- [Dataset section]
····················

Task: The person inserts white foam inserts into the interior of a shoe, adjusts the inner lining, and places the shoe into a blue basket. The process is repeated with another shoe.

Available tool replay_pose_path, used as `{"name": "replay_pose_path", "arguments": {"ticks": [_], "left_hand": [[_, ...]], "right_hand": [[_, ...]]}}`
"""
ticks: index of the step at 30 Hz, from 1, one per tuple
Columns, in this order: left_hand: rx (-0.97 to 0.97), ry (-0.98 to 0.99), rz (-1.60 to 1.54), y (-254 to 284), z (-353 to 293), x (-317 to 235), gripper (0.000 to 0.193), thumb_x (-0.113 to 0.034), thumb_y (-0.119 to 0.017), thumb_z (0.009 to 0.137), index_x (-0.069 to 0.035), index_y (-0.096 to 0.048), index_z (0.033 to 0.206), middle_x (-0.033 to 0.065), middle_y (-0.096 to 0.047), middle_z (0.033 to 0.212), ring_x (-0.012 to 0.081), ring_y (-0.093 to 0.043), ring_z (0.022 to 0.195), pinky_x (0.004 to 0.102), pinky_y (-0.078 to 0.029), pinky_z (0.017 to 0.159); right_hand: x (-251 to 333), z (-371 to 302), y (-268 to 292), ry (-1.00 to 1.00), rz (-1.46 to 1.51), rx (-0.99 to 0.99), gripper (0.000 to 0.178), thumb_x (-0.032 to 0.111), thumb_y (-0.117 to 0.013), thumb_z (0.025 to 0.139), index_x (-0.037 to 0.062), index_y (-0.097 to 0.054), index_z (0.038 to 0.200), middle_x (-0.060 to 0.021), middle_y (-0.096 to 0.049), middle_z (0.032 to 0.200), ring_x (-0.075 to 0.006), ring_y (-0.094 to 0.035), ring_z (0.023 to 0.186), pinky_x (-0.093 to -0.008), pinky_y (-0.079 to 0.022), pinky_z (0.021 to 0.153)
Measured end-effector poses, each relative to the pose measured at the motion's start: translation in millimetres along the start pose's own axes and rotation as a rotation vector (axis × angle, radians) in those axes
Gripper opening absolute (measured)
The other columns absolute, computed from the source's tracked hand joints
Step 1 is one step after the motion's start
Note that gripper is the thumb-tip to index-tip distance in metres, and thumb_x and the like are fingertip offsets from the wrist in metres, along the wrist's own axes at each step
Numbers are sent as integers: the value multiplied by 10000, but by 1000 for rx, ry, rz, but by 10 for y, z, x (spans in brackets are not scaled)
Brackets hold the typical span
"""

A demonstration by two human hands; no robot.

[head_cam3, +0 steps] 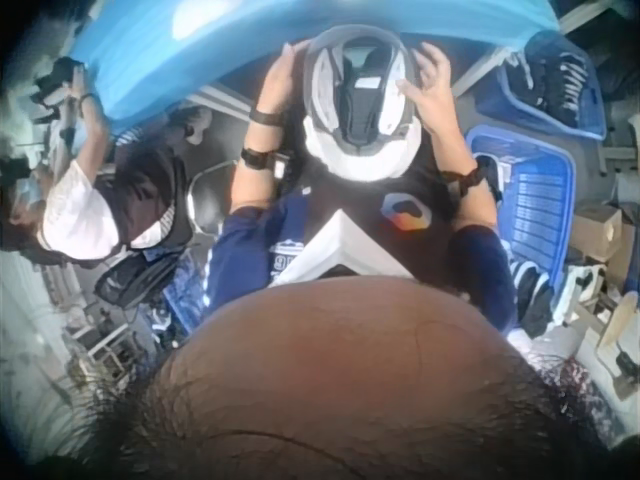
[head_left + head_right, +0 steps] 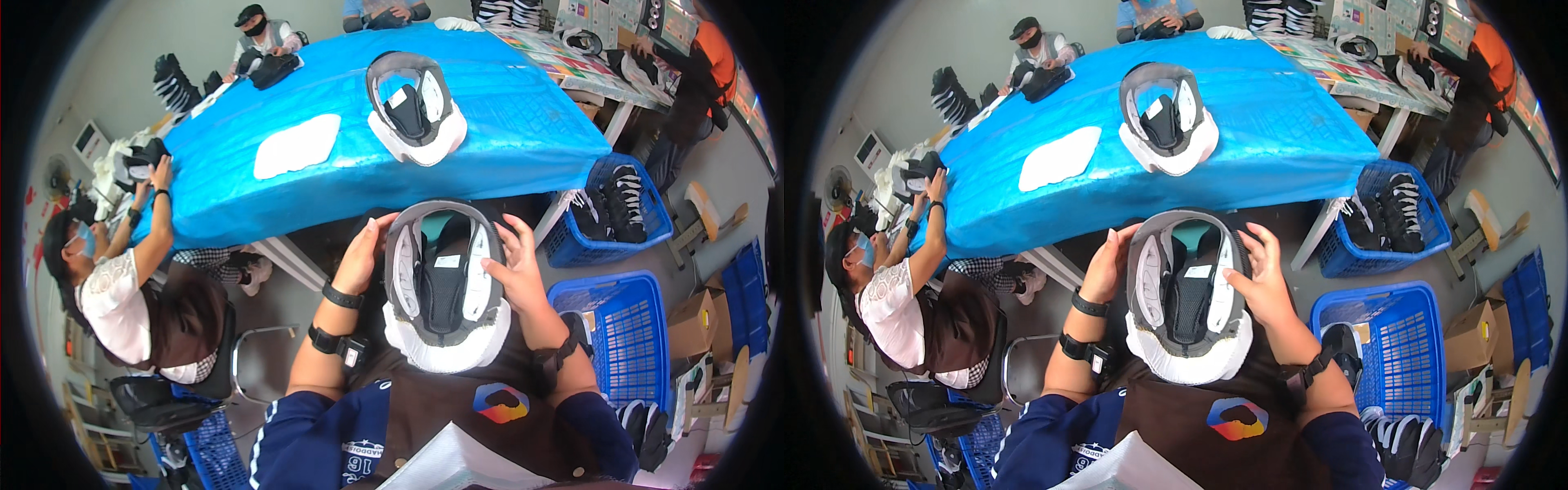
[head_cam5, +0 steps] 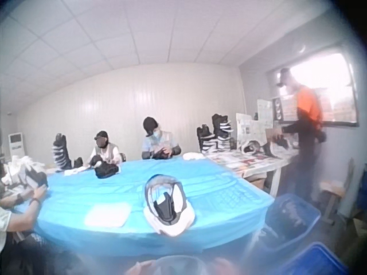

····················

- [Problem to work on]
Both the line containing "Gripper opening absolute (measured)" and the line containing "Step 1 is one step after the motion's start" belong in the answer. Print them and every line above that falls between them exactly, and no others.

- [Response to this exercise]
Gripper opening absolute (measured)
The other columns absolute, computed from the source's tracked hand joints
Step 1 is one step after the motion's start

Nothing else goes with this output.